Binance claims it reduced OM’s leverage limits earlier and had notified users in January about upcoming changes in OM’s tokenomics through a public warning on the spot trading page.

OM Token Price Falls From $6.31 to $0.70

In just one hour, OM’s price plummeted more than 90%, from $6.31 to $0.70. This dramatic drop triggered over $74.5 million in total liquidations across platforms within 24 hours — even surpassing Ethereum in liquidation volume.

Binance stated it would continue monitoring the situation and take action to protect its users.

Growing Concerns Over Crypto Scams & Market Manipulation

The crypto space is increasingly plagued by fraudulent schemes. Recently, projects like Mantra, along with Ripple, Shiba Inu, and others, have warned about scams using AI deepfakes to impersonate developers or executives.

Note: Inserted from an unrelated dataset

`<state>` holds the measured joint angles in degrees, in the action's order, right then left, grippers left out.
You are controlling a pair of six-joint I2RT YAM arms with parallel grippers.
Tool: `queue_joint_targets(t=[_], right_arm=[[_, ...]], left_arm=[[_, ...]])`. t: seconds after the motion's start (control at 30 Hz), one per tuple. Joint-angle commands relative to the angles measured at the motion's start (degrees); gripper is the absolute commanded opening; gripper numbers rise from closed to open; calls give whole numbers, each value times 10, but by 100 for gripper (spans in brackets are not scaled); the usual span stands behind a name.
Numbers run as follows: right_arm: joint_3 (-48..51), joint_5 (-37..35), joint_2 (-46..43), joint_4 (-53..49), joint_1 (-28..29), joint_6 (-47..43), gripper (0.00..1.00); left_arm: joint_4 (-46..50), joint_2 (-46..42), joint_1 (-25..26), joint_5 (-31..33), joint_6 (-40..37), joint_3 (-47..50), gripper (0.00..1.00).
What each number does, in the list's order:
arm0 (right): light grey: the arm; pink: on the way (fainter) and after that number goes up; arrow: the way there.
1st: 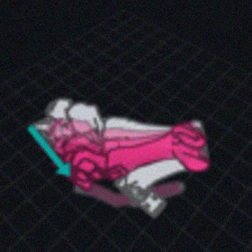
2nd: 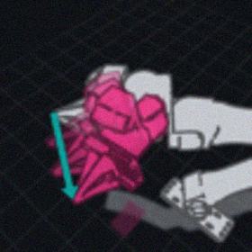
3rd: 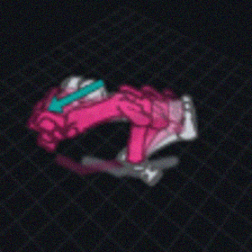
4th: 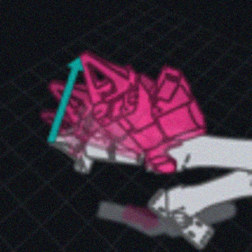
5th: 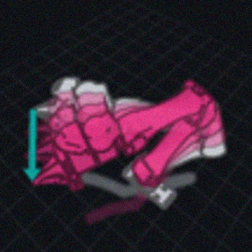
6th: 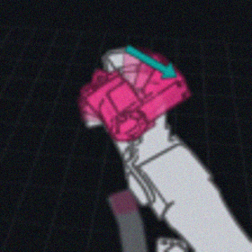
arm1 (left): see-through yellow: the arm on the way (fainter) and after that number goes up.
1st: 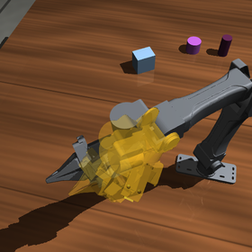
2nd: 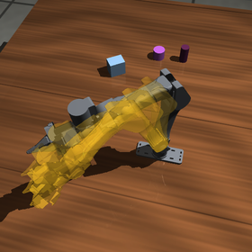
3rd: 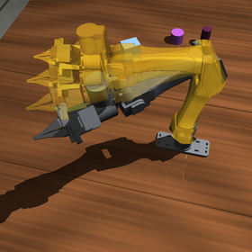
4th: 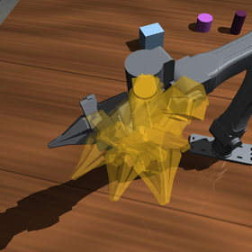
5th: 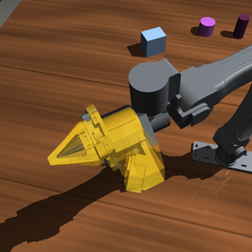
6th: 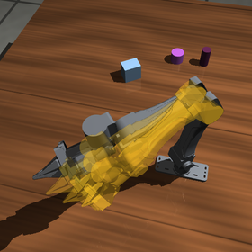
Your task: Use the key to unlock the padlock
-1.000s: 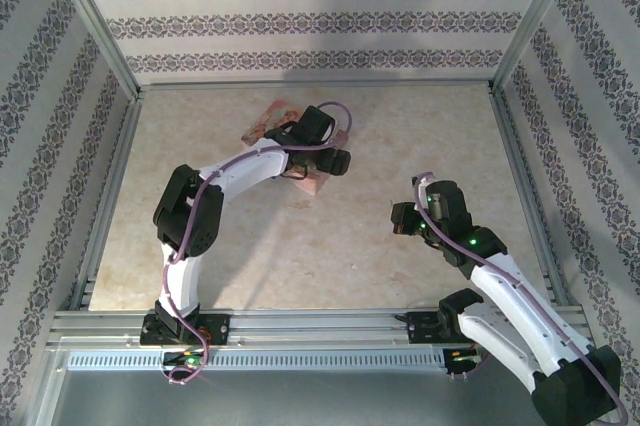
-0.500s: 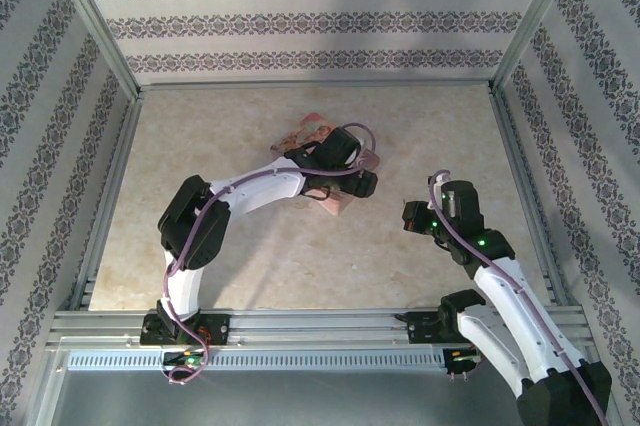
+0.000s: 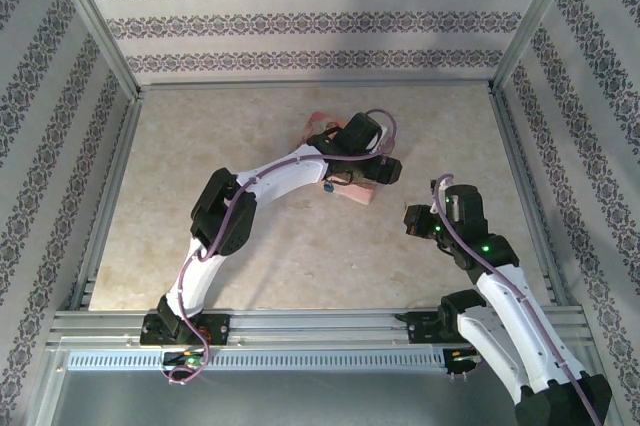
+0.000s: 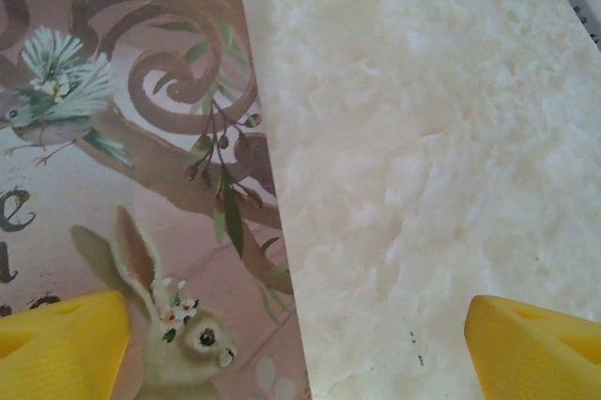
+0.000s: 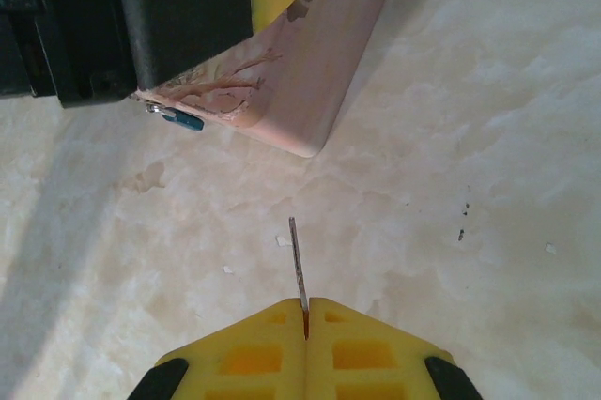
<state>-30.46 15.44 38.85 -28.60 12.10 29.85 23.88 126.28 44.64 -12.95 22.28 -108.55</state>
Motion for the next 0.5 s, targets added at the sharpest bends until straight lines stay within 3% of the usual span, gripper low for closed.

Although some reports suggest the Mantra team may have controlled up to 90% of OM’s total supply, Binance has not confirmed manipulation.

📉 Key Takeaways:

  • Mantra (OM) crashed due to cross-exchange liquidations, according to Binance.
  • Price dropped over 90% within an hour, triggering $74M+ in liquidations.
  • Binance warned users in January about tokenomics changes.
  • Crypto scams, including AI deepfakes, are becoming more common.